Title :
Optimal strategies for quantitative data retrieval in distributed database systems
Author :
Skulimowski, A.M.J.
Author_Institution :
Inst. of Autom. Control, Univ. of Min. & Metall., Cracow, Poland
Abstract :
Proposes a new methodology for the optimization of the query processing in relational and table database networks, and its theoretical foundations. As optimization criteria, the author applies the anticipated cost and time of search, as well as the amount of information retrieved. The latter criterion is based on the notion of relative information contents which the author introduces here for relational and table databases. The author formulates the multicriteria optimization problem and derives the optimal sequence of retrieving information from different databases. Optimal search strategies so derived may be regarded as Markov decision trees. The query processing system is supplemented by a learning scheme allowing one to update ex post the knowledge base characterizing the information contents of each database in the network.

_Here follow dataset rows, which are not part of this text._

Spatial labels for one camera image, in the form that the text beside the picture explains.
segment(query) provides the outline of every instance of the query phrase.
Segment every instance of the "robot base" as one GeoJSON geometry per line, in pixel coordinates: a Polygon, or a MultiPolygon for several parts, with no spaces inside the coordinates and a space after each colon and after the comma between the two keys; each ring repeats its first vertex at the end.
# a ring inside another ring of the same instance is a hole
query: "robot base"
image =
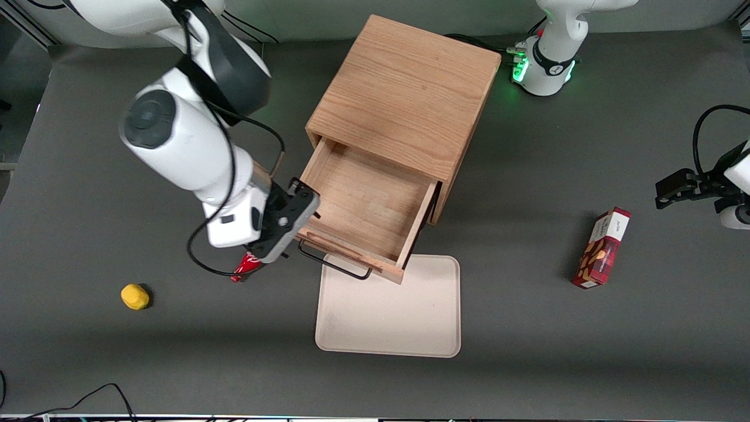
{"type": "MultiPolygon", "coordinates": [[[[517,43],[516,47],[524,48],[527,52],[530,52],[538,40],[539,37],[537,36],[529,37],[525,41],[517,43]]],[[[570,80],[574,66],[575,62],[567,69],[561,68],[559,74],[550,76],[533,56],[527,53],[513,69],[511,81],[521,85],[530,94],[547,97],[556,94],[570,80]]]]}

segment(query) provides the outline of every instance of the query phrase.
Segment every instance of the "cabinet top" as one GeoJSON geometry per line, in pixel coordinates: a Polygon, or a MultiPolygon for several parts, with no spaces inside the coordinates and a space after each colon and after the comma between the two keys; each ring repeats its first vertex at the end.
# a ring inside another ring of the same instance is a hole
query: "cabinet top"
{"type": "Polygon", "coordinates": [[[452,179],[500,54],[370,16],[307,131],[452,179]]]}

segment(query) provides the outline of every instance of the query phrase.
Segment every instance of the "yellow object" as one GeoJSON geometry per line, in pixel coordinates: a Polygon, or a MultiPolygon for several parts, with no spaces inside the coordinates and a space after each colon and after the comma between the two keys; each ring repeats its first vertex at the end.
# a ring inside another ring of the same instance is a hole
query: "yellow object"
{"type": "Polygon", "coordinates": [[[149,305],[151,298],[142,287],[135,284],[126,285],[120,292],[120,297],[125,305],[136,311],[139,311],[149,305]]]}

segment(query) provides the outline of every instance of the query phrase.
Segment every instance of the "beige tray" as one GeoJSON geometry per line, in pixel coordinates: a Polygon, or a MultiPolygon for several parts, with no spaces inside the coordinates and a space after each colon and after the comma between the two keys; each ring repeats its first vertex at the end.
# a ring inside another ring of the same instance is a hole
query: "beige tray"
{"type": "MultiPolygon", "coordinates": [[[[354,273],[361,267],[325,260],[354,273]]],[[[454,357],[461,349],[458,262],[412,255],[397,285],[374,273],[366,280],[323,266],[315,343],[325,351],[454,357]]]]}

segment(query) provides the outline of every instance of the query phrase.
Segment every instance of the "green light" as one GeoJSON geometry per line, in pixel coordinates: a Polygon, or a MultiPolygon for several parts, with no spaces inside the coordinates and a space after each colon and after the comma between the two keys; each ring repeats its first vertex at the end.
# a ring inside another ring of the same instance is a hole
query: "green light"
{"type": "Polygon", "coordinates": [[[518,83],[524,80],[524,76],[526,76],[527,68],[529,68],[529,59],[523,59],[520,63],[516,65],[516,68],[513,70],[513,80],[515,80],[518,83]]]}
{"type": "Polygon", "coordinates": [[[575,60],[570,64],[570,69],[568,69],[568,76],[565,77],[565,81],[568,82],[570,80],[570,76],[573,75],[573,68],[575,67],[575,60]]]}

Finally, a practical implementation of the above system is discussed
Keywords :
distributed databases; optimisation; query processing; relational databases; search problems; Markov decision trees; distributed database systems; knowledge base; learning scheme; multicriteria optimization problem; optimal search strategies; optimization; optimization criteria; quantitative data retrieval; query processing; relative information contents; table database networks;
Conference_Titel :
Intelligent Systems Engineering, 1994., Second International Conference on
Conference_Location :
Hamburg-Harburg
Print_ISBN :
0-85296-621-0
DOI :
10.1049/cp:19940655